Thursday, May 7, 2020

Anime Roundup: Love, Baseball, and Darkness Edition

Welcome to yet another edition of Anime Roundup, where I offer brief comments and random thoughts on various anime shows and films that I have watched. What? You're saying that you already know what Anime Roundup is? Well, then, ikimashou!

After the Rain
This is a wistful slice-of-life comedy/drama that, on the surface, is about a teenager who develops a schoolgirl crush on the middle-aged manager at her part-time job.

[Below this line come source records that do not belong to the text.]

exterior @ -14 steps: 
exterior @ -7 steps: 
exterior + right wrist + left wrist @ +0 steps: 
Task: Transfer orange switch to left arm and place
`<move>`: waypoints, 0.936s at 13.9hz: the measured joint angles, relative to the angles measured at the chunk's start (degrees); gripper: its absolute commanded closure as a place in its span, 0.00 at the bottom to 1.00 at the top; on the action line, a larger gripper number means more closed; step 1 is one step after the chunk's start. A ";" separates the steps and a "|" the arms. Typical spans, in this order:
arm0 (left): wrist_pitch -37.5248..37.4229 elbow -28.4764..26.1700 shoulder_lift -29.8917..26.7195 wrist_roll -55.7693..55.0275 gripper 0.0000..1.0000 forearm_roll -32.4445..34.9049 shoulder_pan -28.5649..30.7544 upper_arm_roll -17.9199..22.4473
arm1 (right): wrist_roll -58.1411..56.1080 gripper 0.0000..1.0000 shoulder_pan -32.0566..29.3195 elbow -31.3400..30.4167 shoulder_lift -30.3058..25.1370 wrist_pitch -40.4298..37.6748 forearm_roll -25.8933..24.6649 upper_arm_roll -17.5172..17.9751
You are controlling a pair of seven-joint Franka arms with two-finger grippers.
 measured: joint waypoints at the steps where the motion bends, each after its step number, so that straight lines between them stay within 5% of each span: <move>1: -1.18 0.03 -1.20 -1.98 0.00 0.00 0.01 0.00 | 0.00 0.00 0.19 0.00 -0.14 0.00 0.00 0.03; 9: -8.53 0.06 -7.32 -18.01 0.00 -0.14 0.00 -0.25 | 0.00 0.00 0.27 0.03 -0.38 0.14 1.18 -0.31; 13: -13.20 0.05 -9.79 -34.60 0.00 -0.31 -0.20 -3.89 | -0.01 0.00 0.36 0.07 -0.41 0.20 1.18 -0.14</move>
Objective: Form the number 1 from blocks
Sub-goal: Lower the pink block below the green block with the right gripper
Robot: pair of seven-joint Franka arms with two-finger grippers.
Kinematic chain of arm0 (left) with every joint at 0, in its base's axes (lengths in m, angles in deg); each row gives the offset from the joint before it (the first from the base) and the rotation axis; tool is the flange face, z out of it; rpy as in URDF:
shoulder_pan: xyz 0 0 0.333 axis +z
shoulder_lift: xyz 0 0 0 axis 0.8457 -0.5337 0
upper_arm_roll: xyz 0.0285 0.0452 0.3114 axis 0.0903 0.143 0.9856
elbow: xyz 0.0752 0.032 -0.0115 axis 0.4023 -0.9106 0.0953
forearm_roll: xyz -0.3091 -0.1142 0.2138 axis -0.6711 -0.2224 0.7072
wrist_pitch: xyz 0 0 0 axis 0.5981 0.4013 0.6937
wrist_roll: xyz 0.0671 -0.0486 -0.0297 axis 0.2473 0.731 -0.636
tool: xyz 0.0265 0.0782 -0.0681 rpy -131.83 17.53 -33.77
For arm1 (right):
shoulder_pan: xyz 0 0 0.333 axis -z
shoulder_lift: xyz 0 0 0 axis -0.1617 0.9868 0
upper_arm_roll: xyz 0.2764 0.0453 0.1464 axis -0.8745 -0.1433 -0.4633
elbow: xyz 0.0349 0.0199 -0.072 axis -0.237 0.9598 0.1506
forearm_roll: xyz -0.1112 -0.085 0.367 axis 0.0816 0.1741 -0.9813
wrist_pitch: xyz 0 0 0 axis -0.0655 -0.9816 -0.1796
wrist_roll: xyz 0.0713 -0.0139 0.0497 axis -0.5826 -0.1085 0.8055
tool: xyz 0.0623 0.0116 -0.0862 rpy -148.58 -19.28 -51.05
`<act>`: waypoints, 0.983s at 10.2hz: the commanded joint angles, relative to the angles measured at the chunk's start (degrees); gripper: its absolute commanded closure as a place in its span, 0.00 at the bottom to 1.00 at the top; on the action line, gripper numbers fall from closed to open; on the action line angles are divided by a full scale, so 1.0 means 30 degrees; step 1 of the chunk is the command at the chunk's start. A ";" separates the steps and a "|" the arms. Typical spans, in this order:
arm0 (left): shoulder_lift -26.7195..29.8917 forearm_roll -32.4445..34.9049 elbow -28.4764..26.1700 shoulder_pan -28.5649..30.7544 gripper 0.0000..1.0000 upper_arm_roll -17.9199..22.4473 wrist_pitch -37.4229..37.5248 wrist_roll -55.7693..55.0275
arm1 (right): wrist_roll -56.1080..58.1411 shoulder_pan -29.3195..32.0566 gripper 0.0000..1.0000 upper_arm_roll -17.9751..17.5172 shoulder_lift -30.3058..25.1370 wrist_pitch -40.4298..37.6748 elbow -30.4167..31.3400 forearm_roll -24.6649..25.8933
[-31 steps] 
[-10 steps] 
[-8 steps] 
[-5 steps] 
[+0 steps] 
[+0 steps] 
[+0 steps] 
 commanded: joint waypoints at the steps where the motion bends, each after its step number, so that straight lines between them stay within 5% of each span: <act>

Trust me, this is not as creepy as it sounds, because actually, the show is more about themes like loneliness, friendship, broken dreams, and, ultimately, discovering - or rediscovering - one's purpose in life.

Teasing Master Takagi-San
Netflix kept recommending this one to me, but I kept resisting, because it starts with Season Two. I mean, who wants to begin watching a show with Season Two? I finally gave in, and it turned out that it didn't really seem to make a difference, because this cute rom-com mostly consists of little vignettes featuring a girl who teases the boy she likes and his futile attempts to get back at her (she's Master Takagi-San, by the way, not him). There's continuity as far as the passage of time is concerned, but there's really no plot per se, so it was easy to pick up what was going on. I imagine that Season One was basically more of the same (apparently it was shown on Crunchyroll and Funimation but not on Netflix because the latter only picked up the show with the second season).

Eromanga Sensei
This quirky comedy is about a high school student who moonlights as a professionally-published (albeit not overly successful) light novel author who discovers that his reclusive younger stepsister is actually the person who illustrates the erotic pictures that go into his books and then they...develop sort of a crush on each other? Trust me, this is not as creepy as it sounds...okay, maybe it is a little creepy, but the show is obviously aware of that, playing up its "erotic" nature while never going too far over the edge. In other words, if you're fine with most Piers Anthony novels, then you should be okay with this. Underneath it all, there's a heartfelt message about how books and reading can bring happiness and joy to people's lives, which is a theme I totally endorse.

Battery the Animation
Do you miss baseball? I miss baseball, which is why I decided to give this one a shot. What I ended up finding was a quiet, contemplative, slow-paced show that is not really about baseball, but more about the complexity of interpersonal relationships. So, yeah, a typical sports drama, this is not. Plus, the protagonist was unlikable and everyone seemed much too tall and sulky to be middle schoolers. Still, though, the time went by pretty quickly as I was watching it, so I must have been having fun (either that, or I'm more starved for anything baseball-related than I thought).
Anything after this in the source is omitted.